From the data below, please reproduce exactly everything from the line that contains "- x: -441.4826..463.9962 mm" down to the line that contains "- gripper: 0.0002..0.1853", with both ends included.

== SOURCE MATERIAL ==
◆ ◆ ◆ ◆

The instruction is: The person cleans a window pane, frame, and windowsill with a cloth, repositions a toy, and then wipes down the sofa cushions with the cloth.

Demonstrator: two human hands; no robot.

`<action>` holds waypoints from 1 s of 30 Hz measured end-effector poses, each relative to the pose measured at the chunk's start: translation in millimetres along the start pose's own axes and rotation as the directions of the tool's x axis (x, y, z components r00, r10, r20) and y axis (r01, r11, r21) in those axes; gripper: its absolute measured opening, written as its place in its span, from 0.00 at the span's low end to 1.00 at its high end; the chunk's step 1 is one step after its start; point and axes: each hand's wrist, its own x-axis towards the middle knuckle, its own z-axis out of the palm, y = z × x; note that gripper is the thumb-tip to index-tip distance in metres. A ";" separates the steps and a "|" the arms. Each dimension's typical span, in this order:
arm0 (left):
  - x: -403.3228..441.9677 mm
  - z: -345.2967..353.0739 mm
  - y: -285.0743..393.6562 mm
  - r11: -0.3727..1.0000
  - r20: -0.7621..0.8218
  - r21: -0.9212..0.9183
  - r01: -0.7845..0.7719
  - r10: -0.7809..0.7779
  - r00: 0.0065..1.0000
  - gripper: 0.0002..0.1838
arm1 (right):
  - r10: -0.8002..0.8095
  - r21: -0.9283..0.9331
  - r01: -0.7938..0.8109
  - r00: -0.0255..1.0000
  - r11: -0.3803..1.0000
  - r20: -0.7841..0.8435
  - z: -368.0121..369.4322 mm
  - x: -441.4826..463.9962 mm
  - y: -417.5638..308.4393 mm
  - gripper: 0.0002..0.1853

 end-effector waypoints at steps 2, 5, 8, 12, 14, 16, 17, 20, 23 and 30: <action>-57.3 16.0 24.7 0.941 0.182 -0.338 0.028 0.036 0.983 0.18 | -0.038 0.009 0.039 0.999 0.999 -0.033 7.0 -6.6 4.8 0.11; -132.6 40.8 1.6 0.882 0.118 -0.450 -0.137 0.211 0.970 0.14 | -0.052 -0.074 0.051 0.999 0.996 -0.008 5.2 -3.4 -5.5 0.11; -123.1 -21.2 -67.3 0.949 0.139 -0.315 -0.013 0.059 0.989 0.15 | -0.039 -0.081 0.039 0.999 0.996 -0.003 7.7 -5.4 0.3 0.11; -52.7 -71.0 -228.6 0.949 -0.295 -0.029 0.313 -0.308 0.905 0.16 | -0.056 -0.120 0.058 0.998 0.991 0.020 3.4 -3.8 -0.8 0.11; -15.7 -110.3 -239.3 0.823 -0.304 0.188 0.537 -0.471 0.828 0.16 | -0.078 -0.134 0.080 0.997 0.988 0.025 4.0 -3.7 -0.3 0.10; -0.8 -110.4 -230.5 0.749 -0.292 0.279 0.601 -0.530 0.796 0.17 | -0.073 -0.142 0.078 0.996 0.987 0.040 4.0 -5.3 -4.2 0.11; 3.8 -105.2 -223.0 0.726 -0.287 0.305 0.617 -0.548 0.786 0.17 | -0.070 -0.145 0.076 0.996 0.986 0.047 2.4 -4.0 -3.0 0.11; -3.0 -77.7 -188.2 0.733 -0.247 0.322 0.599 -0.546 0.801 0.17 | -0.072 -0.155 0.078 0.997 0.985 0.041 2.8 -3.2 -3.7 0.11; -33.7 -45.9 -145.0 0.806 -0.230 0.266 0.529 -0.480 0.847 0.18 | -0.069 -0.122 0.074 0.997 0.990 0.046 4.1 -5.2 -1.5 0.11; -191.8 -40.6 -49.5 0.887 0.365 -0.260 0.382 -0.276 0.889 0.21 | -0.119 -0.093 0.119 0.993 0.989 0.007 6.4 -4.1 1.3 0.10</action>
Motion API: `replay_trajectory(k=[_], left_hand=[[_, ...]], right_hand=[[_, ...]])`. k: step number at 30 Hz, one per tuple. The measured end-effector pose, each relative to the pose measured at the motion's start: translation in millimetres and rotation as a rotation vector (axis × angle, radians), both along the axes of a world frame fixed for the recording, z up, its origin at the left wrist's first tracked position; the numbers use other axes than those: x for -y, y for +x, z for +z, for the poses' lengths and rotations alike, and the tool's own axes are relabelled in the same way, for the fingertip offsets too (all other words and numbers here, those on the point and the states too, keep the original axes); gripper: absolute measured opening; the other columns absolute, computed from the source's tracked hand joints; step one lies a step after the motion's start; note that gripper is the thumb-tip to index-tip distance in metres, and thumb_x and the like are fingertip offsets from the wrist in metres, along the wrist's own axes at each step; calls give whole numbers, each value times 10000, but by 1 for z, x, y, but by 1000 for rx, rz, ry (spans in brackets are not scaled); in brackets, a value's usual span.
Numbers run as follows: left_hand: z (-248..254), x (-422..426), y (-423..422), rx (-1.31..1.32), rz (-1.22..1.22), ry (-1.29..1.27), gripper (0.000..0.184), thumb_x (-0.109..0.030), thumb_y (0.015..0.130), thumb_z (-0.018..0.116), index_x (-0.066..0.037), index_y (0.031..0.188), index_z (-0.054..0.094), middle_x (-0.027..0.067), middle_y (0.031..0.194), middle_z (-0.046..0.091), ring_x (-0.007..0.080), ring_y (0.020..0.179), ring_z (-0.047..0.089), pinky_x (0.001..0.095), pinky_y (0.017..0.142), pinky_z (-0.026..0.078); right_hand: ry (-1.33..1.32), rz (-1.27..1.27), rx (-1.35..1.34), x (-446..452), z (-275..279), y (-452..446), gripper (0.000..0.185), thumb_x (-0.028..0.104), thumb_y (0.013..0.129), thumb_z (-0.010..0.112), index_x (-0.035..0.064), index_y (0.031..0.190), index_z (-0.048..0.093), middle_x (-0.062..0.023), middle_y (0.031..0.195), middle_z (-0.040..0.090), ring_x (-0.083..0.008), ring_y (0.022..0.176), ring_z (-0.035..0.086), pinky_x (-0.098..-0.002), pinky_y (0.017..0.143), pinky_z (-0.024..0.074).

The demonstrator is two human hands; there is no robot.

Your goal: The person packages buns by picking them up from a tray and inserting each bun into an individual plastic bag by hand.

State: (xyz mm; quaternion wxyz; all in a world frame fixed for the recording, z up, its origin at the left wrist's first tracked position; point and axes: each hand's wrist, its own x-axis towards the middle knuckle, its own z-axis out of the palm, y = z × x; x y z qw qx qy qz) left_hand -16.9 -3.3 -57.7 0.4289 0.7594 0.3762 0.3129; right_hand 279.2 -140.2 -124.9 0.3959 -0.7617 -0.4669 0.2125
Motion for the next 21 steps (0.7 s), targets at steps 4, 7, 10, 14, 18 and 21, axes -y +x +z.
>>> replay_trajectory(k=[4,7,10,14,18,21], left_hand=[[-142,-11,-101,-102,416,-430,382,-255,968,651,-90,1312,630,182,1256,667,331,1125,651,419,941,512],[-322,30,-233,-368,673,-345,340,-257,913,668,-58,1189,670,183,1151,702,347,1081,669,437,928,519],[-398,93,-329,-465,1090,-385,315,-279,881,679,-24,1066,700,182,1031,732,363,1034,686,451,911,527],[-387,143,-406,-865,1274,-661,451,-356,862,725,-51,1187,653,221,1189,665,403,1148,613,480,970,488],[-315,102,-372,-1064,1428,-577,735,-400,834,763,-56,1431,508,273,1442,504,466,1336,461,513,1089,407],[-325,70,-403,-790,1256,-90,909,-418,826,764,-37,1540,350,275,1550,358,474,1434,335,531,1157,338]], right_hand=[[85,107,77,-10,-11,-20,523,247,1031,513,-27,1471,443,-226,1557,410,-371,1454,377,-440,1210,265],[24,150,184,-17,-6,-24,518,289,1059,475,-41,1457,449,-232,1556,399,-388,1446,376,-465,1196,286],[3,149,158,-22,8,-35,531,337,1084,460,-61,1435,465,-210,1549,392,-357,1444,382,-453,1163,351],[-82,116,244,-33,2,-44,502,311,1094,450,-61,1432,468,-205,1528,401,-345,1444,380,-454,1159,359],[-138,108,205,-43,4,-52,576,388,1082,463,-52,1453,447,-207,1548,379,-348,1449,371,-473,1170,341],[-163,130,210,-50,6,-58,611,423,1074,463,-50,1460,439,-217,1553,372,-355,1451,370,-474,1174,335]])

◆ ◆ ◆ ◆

== WRITTEN ANSWER ==
  - x: -441.4826..463.9962 mm
  - y: -417.5638..308.4393 mm
  - gripper: 0.0002..0.1853

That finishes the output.